## Provided records:

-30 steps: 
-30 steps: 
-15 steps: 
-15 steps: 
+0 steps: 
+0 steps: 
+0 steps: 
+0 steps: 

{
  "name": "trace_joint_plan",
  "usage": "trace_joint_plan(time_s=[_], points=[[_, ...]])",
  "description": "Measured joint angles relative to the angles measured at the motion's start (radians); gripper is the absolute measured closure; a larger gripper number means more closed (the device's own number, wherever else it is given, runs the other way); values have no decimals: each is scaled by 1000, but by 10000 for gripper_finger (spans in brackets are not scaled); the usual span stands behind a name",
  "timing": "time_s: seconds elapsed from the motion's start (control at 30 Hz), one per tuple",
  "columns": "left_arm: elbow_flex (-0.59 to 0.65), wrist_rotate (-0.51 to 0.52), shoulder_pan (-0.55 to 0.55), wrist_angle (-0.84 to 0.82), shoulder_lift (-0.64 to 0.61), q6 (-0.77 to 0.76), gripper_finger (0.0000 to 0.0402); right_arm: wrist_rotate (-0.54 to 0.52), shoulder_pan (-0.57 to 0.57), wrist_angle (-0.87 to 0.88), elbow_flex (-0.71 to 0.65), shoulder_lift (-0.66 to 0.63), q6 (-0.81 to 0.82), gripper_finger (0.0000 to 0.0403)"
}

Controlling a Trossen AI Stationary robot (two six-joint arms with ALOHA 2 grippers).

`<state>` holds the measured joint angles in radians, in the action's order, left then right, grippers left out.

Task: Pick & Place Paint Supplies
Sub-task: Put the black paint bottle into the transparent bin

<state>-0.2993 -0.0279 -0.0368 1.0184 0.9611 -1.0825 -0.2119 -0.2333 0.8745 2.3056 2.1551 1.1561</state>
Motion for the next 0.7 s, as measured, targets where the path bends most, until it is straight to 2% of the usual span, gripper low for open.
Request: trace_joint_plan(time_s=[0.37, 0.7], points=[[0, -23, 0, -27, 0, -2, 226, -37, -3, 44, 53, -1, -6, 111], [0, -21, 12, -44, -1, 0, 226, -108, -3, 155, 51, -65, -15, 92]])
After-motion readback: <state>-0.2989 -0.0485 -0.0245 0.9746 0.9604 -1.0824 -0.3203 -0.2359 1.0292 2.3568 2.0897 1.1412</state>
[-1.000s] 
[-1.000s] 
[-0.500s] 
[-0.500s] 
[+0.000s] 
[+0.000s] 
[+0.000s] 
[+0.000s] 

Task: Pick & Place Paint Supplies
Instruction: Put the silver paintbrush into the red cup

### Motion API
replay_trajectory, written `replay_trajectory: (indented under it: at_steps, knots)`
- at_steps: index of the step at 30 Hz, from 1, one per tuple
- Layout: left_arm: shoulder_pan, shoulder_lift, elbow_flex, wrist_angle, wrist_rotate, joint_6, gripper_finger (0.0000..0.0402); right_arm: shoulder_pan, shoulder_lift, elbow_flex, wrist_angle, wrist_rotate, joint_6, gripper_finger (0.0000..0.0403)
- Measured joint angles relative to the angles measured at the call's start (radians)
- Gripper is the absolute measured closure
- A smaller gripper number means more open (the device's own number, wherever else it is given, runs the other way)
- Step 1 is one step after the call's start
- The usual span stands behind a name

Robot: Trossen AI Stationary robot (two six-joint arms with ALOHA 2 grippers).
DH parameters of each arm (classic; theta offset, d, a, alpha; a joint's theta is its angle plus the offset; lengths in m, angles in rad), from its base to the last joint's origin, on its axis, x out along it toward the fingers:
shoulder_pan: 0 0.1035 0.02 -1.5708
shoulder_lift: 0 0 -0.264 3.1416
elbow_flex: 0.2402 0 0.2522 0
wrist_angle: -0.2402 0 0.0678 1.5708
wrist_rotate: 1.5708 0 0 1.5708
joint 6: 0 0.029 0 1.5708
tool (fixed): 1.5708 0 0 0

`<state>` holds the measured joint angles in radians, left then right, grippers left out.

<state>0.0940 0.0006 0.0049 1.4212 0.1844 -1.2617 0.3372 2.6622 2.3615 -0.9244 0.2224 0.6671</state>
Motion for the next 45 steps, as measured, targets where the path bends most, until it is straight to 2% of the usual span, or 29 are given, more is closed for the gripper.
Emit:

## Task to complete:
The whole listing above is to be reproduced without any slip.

## Answer to this problem:
-30 steps: 
-30 steps: 
-15 steps: 
-15 steps: 
+0 steps: 
+0 steps: 
+0 steps: 
+0 steps: 

{
  "name": "trace_joint_plan",
  "usage": "trace_joint_plan(time_s=[_], points=[[_, ...]])",
  "description": "Measured joint angles relative to the angles measured at the motion's start (radians); gripper is the absolute measured closure; a larger gripper number means more closed (the device's own number, wherever else it is given, runs the other way); values have no decimals: each is scaled by 1000, but by 10000 for gripper_finger (spans in brackets are not scaled); the usual span stands behind a name",
  "timing": "time_s: seconds elapsed from the motion's start (control at 30 Hz), one per tuple",
  "columns": "left_arm: elbow_flex (-0.59 to 0.65), wrist_rotate (-0.51 to 0.52), shoulder_pan (-0.55 to 0.55), wrist_angle (-0.84 to 0.82), shoulder_lift (-0.64 to 0.61), q6 (-0.77 to 0.76), gripper_finger (0.0000 to 0.0402); right_arm: wrist_rotate (-0.54 to 0.52), shoulder_pan (-0.57 to 0.57), wrist_angle (-0.87 to 0.88), elbow_flex (-0.71 to 0.65), shoulder_lift (-0.66 to 0.63), q6 (-0.81 to 0.82), gripper_finger (0.0000 to 0.0403)"
}

Controlling a Trossen AI Stationary robot (two six-joint arms with ALOHA 2 grippers).

`<state>` holds the measured joint angles in radians, in the action's order, left then right, grippers left out.

Task: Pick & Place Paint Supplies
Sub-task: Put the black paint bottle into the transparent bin

<state>-0.2993 -0.0279 -0.0368 1.0184 0.9611 -1.0825 -0.2119 -0.2333 0.8745 2.3056 2.1551 1.1561</state>
Motion for the next 0.7 s, as measured, targets where the path bends most, until it is straight to 2% of the usual span, gripper low for open.
Request: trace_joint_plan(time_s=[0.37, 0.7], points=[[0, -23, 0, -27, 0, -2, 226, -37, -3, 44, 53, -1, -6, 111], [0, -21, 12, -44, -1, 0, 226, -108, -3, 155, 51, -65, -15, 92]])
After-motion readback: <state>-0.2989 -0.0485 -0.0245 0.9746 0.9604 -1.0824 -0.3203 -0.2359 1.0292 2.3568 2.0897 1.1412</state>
[-1.000s] 
[-1.000s] 
[-0.500s] 
[-0.500s] 
[+0.000s] 
[+0.000s] 
[+0.000s] 
[+0.000s] 

Task: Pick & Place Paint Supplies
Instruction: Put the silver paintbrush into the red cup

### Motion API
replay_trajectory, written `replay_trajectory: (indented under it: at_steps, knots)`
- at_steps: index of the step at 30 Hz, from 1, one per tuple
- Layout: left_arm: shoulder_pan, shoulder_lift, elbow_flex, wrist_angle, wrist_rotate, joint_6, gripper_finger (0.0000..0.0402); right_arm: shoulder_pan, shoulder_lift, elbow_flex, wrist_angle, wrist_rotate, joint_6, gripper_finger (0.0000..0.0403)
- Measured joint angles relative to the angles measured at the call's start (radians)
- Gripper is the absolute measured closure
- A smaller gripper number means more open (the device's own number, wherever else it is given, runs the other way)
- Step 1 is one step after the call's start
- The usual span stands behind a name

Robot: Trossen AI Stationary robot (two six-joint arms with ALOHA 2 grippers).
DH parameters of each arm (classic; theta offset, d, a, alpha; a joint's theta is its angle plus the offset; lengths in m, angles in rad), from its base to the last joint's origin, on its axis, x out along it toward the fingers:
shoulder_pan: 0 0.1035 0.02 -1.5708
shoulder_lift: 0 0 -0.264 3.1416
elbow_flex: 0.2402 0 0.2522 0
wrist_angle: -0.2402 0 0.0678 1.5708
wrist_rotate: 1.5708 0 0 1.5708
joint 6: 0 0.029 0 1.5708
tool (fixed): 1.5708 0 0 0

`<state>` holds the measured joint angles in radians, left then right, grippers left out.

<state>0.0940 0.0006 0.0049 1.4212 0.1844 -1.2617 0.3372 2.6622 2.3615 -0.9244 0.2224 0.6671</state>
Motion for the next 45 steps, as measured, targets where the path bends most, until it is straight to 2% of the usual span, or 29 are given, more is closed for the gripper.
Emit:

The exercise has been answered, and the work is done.